### Required action
Exactly as they appear, restate the lines of the material, from the first through the one containing "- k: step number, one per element".
Data START
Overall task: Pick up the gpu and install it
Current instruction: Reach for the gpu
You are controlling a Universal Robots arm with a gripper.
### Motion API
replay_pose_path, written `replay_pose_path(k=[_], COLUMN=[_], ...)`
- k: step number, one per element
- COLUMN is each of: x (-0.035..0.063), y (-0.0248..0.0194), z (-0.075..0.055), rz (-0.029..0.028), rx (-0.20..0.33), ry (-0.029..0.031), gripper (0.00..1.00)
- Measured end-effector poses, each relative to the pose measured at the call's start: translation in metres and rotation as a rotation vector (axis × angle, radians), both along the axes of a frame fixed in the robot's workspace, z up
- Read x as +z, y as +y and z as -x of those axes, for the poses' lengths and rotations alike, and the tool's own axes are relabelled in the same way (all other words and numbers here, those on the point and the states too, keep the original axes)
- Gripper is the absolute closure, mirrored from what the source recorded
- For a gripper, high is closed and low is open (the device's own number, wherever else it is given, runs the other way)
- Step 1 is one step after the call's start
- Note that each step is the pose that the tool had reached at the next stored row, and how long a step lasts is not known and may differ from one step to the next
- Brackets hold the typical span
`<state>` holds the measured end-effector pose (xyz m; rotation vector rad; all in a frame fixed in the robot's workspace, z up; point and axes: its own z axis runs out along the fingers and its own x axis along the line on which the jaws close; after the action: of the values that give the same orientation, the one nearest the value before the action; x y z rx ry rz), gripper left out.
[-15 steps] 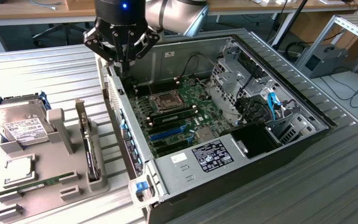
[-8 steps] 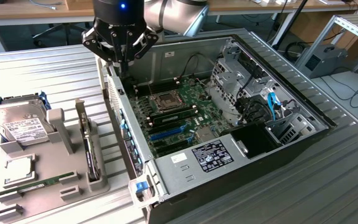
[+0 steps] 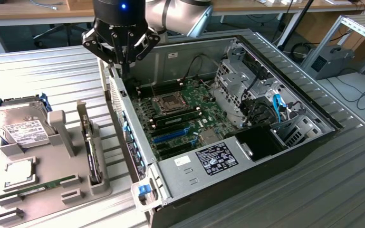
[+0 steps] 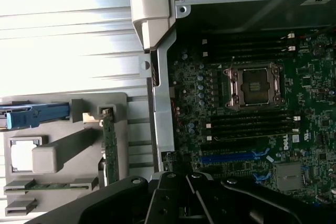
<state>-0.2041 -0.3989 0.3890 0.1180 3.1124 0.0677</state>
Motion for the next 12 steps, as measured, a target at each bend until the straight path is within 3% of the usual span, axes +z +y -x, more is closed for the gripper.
replay_pose_path(k=[12], x=[-0.0002], y=[0.0], z=[0.0052], rz=[0.0001], rx=[0.0], ry=[0.0], gripper=[0.89])
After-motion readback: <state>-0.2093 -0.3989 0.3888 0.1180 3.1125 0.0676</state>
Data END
### Finished exercise
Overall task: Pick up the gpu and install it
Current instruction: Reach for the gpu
You are controlling a Universal Robots arm with a gripper.
### Motion API
replay_pose_path, written `replay_pose_path(k=[_], COLUMN=[_], ...)`
- k: step number, one per element

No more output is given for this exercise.